From the first line to the last, set down the material exactly and drop every picture.
═════ Collected material
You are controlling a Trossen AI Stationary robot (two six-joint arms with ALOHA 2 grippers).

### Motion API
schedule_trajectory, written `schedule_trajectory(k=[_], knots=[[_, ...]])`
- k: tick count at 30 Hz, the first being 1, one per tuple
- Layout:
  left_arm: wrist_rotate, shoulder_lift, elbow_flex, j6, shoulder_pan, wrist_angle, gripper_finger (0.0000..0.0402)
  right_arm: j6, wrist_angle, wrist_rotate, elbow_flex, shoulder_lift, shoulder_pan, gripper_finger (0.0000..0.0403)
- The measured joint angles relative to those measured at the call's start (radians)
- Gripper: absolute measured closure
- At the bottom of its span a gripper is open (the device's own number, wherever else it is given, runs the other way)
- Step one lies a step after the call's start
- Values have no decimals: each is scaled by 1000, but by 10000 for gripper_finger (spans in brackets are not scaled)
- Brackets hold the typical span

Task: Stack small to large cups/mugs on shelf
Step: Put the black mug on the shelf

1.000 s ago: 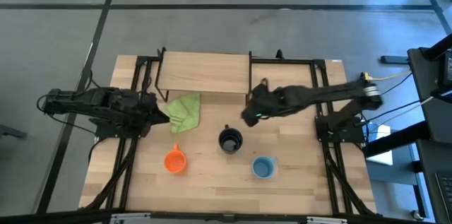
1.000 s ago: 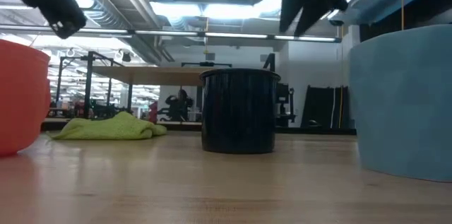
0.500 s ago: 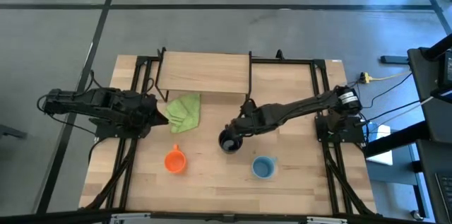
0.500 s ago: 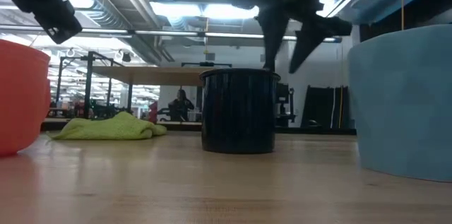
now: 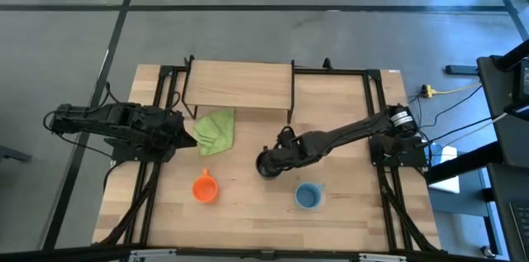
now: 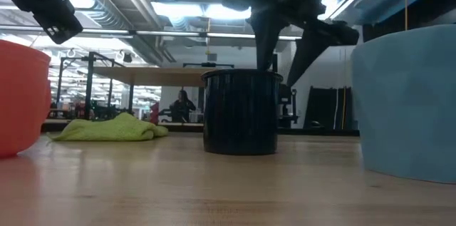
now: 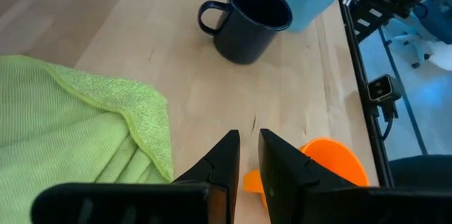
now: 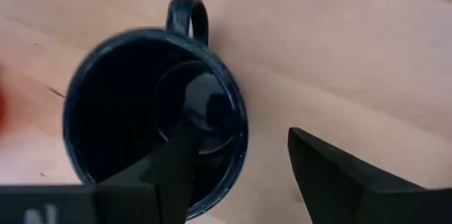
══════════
Finished task:
You are controlling a Trossen AI Stationary robot (two six-joint arms with ALOHA 2 grippers).

### Motion API
schedule_trajectory, written `schedule_trajectory(k=[_], knots=[[_, ...]])`
- k: tick count at 30 Hz, the first being 1, one per tuple
- Layout:
  left_arm: wrist_rotate, shoulder_lift, elbow_flex, j6, shoulder_pan, wrist_angle, gripper_finger (0.0000..0.0402)
  right_arm: j6, wrist_angle, wrist_rotate, elbow_flex, shoulder_lift, shoulder_pan, gripper_finger (0.0000..0.0403)
- The measured joint angles relative to those measured at the call's start (radians)
- Gripper: absolute measured closure
- At the bottom of its span a gripper is open (the device's own number, wherever else it is given, runs the other way)
- Step one lies a step after the call's start
- Values have no decimals: each is scaled by 1000, but by 10000 for gripper_finger (spans in brackets are not scaled)
- Brackets hold the typical span

Task: Stack small to large cups/mugs on shelf
Step: Put the black mug on the shelf

1.000 s ago: 
1.000 s ago: 
0.500 s ago: 
0.500 s ago: 
now: 
now: 
now: 
now: 

The response above is complete.